**DATASET RECORDS:**
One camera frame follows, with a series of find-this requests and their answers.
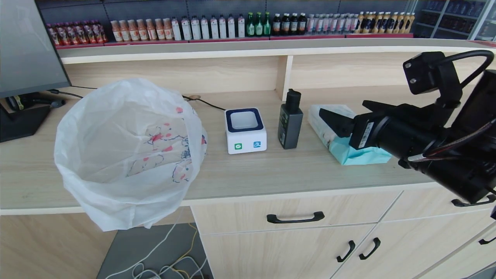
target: black bottle
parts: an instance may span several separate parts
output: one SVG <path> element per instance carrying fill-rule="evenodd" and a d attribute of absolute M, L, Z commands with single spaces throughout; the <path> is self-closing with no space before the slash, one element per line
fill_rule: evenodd
<path fill-rule="evenodd" d="M 301 97 L 301 93 L 289 89 L 286 103 L 281 105 L 277 138 L 284 149 L 296 148 L 298 144 L 303 120 L 303 112 L 300 109 Z"/>

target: cabinet door
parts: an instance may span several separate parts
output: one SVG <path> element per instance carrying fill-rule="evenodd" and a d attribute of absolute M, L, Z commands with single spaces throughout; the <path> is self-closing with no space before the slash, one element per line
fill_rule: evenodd
<path fill-rule="evenodd" d="M 381 222 L 333 279 L 411 279 L 487 228 L 490 210 Z M 374 247 L 380 246 L 365 260 Z"/>
<path fill-rule="evenodd" d="M 329 279 L 369 225 L 202 235 L 215 279 Z"/>
<path fill-rule="evenodd" d="M 421 279 L 466 278 L 495 261 L 496 224 L 445 261 L 419 276 Z"/>

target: black handle
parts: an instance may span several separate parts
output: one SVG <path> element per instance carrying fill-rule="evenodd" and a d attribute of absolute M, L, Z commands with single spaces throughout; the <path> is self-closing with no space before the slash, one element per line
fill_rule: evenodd
<path fill-rule="evenodd" d="M 496 237 L 494 237 L 493 239 L 491 239 L 491 240 L 489 240 L 489 241 L 488 241 L 488 240 L 481 239 L 481 240 L 479 240 L 479 243 L 480 243 L 481 245 L 485 245 L 485 244 L 491 243 L 491 242 L 492 242 L 493 240 L 495 240 L 495 239 L 496 239 Z"/>
<path fill-rule="evenodd" d="M 459 199 L 454 199 L 451 202 L 459 208 L 464 208 L 464 207 L 474 207 L 474 206 L 480 206 L 480 205 L 487 205 L 490 203 L 494 203 L 496 201 L 496 196 L 495 195 L 488 195 L 488 201 L 487 202 L 481 202 L 481 203 L 475 203 L 475 204 L 466 204 L 462 202 Z"/>
<path fill-rule="evenodd" d="M 373 247 L 372 251 L 368 255 L 365 256 L 363 253 L 358 255 L 360 257 L 360 260 L 368 259 L 377 250 L 377 248 L 379 248 L 379 246 L 380 246 L 379 238 L 378 237 L 374 238 L 373 242 L 374 242 L 375 246 Z"/>
<path fill-rule="evenodd" d="M 353 250 L 355 249 L 355 243 L 353 242 L 353 240 L 350 240 L 348 242 L 348 244 L 350 244 L 350 250 L 346 253 L 346 255 L 344 256 L 344 258 L 341 258 L 341 256 L 338 256 L 337 257 L 337 260 L 338 260 L 338 263 L 342 263 L 344 262 L 344 260 L 351 254 L 351 252 L 353 252 Z"/>
<path fill-rule="evenodd" d="M 290 221 L 282 221 L 277 218 L 275 214 L 267 215 L 267 222 L 273 224 L 291 224 L 291 223 L 306 223 L 306 222 L 315 222 L 324 219 L 324 213 L 322 211 L 317 211 L 313 213 L 312 219 L 303 219 L 303 220 L 290 220 Z"/>

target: plastic bag
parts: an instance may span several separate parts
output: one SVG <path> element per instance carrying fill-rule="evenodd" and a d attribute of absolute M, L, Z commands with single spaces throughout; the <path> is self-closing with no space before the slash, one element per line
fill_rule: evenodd
<path fill-rule="evenodd" d="M 55 164 L 64 187 L 103 230 L 174 212 L 197 176 L 207 134 L 178 92 L 145 79 L 103 86 L 62 118 Z"/>

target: tissue box
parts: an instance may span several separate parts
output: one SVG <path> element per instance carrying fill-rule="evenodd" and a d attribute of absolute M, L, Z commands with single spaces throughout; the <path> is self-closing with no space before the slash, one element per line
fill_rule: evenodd
<path fill-rule="evenodd" d="M 343 116 L 353 118 L 356 114 L 345 105 L 311 105 L 308 113 L 308 121 L 313 130 L 317 133 L 322 143 L 329 152 L 342 165 L 368 165 L 387 163 L 392 157 L 385 150 L 377 147 L 367 147 L 356 150 L 349 145 L 350 138 L 340 138 L 336 133 L 320 118 L 320 109 L 326 109 Z"/>

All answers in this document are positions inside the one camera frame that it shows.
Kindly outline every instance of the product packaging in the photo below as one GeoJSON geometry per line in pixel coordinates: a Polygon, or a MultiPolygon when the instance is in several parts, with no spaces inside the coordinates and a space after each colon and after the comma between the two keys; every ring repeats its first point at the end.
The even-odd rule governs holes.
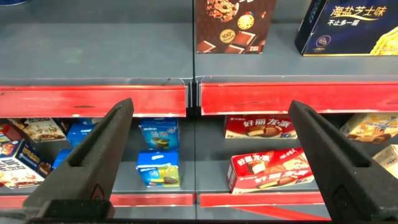
{"type": "Polygon", "coordinates": [[[52,166],[24,140],[0,142],[0,183],[10,189],[39,185],[52,166]]]}
{"type": "Polygon", "coordinates": [[[178,118],[144,118],[140,128],[149,149],[178,149],[178,118]]]}
{"type": "Polygon", "coordinates": [[[229,115],[225,138],[296,139],[297,135],[286,114],[229,115]]]}
{"type": "Polygon", "coordinates": [[[295,44],[304,56],[398,55],[397,0],[313,0],[295,44]]]}
{"type": "Polygon", "coordinates": [[[197,53],[261,54],[276,0],[196,0],[197,53]]]}
{"type": "Polygon", "coordinates": [[[309,183],[314,179],[302,148],[233,156],[227,177],[232,194],[309,183]]]}
{"type": "Polygon", "coordinates": [[[356,114],[340,130],[349,139],[384,143],[398,133],[397,118],[398,113],[356,114]]]}
{"type": "Polygon", "coordinates": [[[138,155],[137,170],[148,187],[180,185],[177,150],[141,151],[138,155]]]}
{"type": "Polygon", "coordinates": [[[11,118],[9,121],[35,142],[66,140],[66,133],[70,127],[69,119],[11,118]]]}
{"type": "Polygon", "coordinates": [[[373,159],[383,166],[394,177],[398,178],[398,145],[389,145],[373,156],[373,159]]]}
{"type": "Polygon", "coordinates": [[[0,142],[21,140],[23,137],[10,124],[0,124],[0,142]]]}

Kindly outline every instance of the cookie image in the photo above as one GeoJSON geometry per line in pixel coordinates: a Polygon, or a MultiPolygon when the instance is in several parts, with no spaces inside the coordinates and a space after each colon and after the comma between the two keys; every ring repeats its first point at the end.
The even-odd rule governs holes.
{"type": "Polygon", "coordinates": [[[370,55],[398,55],[398,27],[382,35],[370,55]]]}
{"type": "Polygon", "coordinates": [[[238,27],[242,30],[250,29],[254,25],[254,17],[250,14],[245,14],[238,19],[238,27]]]}
{"type": "Polygon", "coordinates": [[[232,4],[228,0],[207,0],[207,14],[221,22],[228,22],[233,19],[238,10],[239,3],[232,4]]]}

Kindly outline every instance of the blue snack box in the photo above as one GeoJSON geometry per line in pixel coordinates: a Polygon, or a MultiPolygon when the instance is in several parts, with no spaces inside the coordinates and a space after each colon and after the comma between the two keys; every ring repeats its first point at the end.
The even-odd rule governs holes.
{"type": "Polygon", "coordinates": [[[61,149],[57,155],[57,158],[55,158],[54,165],[52,166],[53,169],[57,168],[61,164],[61,162],[63,162],[68,157],[72,150],[73,149],[61,149]]]}
{"type": "Polygon", "coordinates": [[[73,124],[67,135],[67,139],[75,148],[94,129],[95,125],[73,124]]]}
{"type": "Polygon", "coordinates": [[[140,128],[149,149],[178,149],[178,118],[144,118],[140,128]]]}
{"type": "Polygon", "coordinates": [[[51,171],[52,166],[24,140],[0,142],[0,182],[6,187],[38,185],[51,171]]]}
{"type": "Polygon", "coordinates": [[[177,150],[141,151],[138,154],[136,169],[148,187],[180,185],[177,150]]]}

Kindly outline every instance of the chocolate cookie box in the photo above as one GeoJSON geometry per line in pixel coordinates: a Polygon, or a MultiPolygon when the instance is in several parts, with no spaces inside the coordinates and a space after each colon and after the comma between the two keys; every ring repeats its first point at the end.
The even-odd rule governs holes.
{"type": "Polygon", "coordinates": [[[227,178],[232,194],[308,183],[314,179],[302,148],[233,156],[227,178]]]}
{"type": "Polygon", "coordinates": [[[55,118],[11,118],[9,121],[35,142],[66,140],[71,125],[69,119],[55,118]]]}
{"type": "Polygon", "coordinates": [[[340,130],[349,139],[382,144],[398,134],[398,113],[356,114],[340,130]]]}
{"type": "Polygon", "coordinates": [[[10,189],[39,185],[52,171],[24,140],[0,142],[0,183],[10,189]]]}
{"type": "Polygon", "coordinates": [[[304,56],[398,55],[397,0],[313,0],[295,40],[304,56]]]}
{"type": "Polygon", "coordinates": [[[225,138],[296,139],[292,120],[286,114],[230,115],[225,138]]]}
{"type": "Polygon", "coordinates": [[[276,0],[196,0],[197,53],[261,54],[276,0]]]}

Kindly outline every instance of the blue oreo box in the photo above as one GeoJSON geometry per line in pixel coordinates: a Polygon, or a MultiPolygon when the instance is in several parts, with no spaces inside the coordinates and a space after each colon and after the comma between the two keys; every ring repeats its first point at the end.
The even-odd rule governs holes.
{"type": "Polygon", "coordinates": [[[95,125],[93,124],[73,124],[70,127],[69,133],[67,135],[67,139],[75,148],[79,143],[93,130],[95,125]]]}
{"type": "Polygon", "coordinates": [[[137,170],[148,187],[178,187],[178,151],[153,150],[138,154],[137,170]]]}
{"type": "Polygon", "coordinates": [[[149,149],[178,149],[178,118],[144,118],[140,128],[149,149]]]}

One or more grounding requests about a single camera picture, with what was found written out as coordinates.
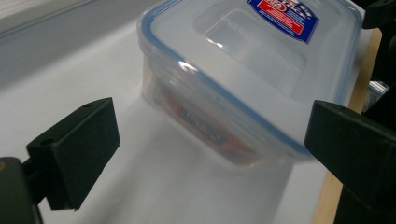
label sticker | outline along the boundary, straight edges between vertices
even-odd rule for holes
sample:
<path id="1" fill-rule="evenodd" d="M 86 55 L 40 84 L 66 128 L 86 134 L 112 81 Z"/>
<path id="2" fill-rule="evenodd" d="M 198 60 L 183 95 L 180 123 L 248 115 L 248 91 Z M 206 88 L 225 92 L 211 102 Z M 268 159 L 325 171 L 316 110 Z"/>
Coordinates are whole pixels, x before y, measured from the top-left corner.
<path id="1" fill-rule="evenodd" d="M 248 0 L 248 4 L 278 30 L 308 44 L 319 18 L 298 0 Z"/>

transparent container lid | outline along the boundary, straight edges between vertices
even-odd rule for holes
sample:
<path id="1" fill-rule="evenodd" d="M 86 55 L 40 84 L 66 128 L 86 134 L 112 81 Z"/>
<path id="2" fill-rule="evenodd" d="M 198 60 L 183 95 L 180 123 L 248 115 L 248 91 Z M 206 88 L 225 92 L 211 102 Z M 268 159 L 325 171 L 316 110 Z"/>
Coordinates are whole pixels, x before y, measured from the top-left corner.
<path id="1" fill-rule="evenodd" d="M 297 151 L 307 153 L 314 100 L 349 101 L 361 14 L 345 1 L 169 0 L 140 26 L 143 45 L 188 64 L 202 80 L 196 85 L 211 86 Z"/>

wooden edge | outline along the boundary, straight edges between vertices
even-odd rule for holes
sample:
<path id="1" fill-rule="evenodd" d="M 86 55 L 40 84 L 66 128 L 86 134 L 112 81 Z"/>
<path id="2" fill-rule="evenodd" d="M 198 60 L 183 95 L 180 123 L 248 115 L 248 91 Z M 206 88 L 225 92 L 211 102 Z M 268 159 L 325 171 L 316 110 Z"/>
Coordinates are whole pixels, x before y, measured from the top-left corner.
<path id="1" fill-rule="evenodd" d="M 349 108 L 360 113 L 363 109 L 367 87 L 373 73 L 375 57 L 381 41 L 381 32 L 378 29 L 373 31 L 370 43 L 364 54 L 361 70 L 349 103 Z M 328 172 L 323 181 L 321 193 L 318 198 L 312 224 L 333 224 L 337 211 L 343 185 L 332 173 Z"/>

clear plastic box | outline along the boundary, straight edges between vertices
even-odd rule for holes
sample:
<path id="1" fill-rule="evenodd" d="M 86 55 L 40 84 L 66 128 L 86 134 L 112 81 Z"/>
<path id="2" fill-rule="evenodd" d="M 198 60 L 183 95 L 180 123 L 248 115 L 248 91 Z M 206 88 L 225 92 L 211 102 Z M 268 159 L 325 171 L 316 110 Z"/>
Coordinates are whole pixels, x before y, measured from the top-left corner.
<path id="1" fill-rule="evenodd" d="M 143 94 L 232 163 L 309 160 L 312 104 L 347 104 L 360 27 L 342 0 L 169 0 L 138 24 Z"/>

red label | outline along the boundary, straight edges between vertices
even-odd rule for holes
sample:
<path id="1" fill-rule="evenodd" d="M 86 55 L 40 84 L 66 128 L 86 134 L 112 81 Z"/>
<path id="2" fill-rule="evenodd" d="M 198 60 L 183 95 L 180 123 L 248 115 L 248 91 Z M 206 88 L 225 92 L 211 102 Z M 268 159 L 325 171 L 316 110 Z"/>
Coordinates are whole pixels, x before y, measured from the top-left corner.
<path id="1" fill-rule="evenodd" d="M 299 22 L 285 14 L 283 12 L 283 8 L 286 7 L 277 0 L 263 0 L 257 5 L 257 7 L 282 22 L 296 34 L 300 35 L 303 32 L 304 27 Z"/>

**THE PROBLEM:** Lines above with the word "frame" should be counted, and the reply is that count alone.

**EXERCISE OUTPUT:** 2